> **TASK**: Repeat verbatim, and only, the lines of the data below, beginning at the line that contains "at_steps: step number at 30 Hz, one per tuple" and stopping after the line that contains "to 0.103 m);".

> **DATA**:
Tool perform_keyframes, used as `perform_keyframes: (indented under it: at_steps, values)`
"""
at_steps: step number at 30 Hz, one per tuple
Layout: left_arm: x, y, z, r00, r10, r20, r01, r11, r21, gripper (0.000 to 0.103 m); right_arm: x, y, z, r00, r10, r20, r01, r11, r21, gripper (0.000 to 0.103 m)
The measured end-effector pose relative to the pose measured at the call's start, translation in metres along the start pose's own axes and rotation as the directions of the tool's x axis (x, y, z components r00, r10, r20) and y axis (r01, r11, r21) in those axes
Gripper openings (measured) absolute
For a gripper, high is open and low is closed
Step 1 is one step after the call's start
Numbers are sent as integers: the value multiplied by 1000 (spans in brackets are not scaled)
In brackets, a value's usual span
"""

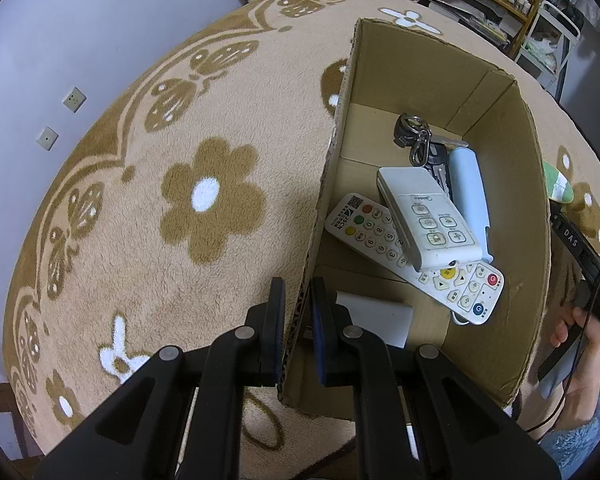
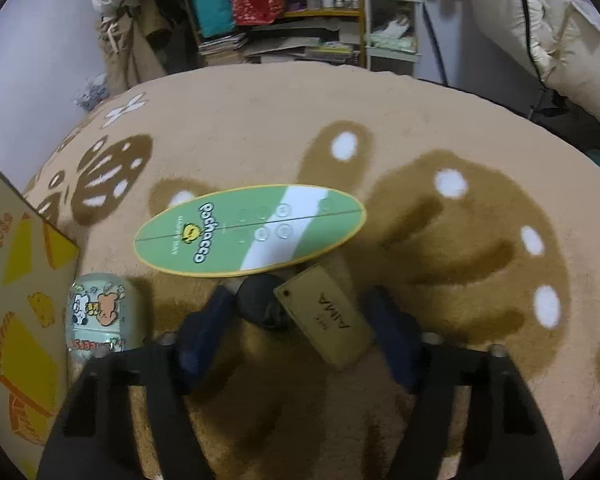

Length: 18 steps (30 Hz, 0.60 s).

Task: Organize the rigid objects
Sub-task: 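Move the right gripper to the black key fob and grasp it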

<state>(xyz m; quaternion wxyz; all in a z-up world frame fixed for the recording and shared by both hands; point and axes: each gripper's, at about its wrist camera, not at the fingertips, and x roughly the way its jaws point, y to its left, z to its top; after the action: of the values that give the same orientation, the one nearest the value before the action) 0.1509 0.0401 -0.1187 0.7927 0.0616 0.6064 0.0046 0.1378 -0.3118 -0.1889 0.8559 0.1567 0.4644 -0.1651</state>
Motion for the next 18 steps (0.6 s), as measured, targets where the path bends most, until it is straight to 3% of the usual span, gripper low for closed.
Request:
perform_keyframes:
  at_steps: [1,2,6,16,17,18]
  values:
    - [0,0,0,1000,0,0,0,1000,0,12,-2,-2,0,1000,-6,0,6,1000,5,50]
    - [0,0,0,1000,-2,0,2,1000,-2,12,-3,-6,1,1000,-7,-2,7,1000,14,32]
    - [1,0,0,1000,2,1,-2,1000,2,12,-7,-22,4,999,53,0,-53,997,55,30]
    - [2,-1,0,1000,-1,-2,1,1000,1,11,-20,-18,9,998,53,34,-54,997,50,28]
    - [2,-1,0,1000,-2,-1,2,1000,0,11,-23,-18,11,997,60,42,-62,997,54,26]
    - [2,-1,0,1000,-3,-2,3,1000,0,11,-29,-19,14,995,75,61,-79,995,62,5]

> **OUTPUT OF THE TASK**:
at_steps: step number at 30 Hz, one per tuple
Layout: left_arm: x, y, z, r00, r10, r20, r01, r11, r21, gripper (0.000 to 0.103 m); right_arm: x, y, z, r00, r10, r20, r01, r11, r21, gripper (0.000 to 0.103 m)

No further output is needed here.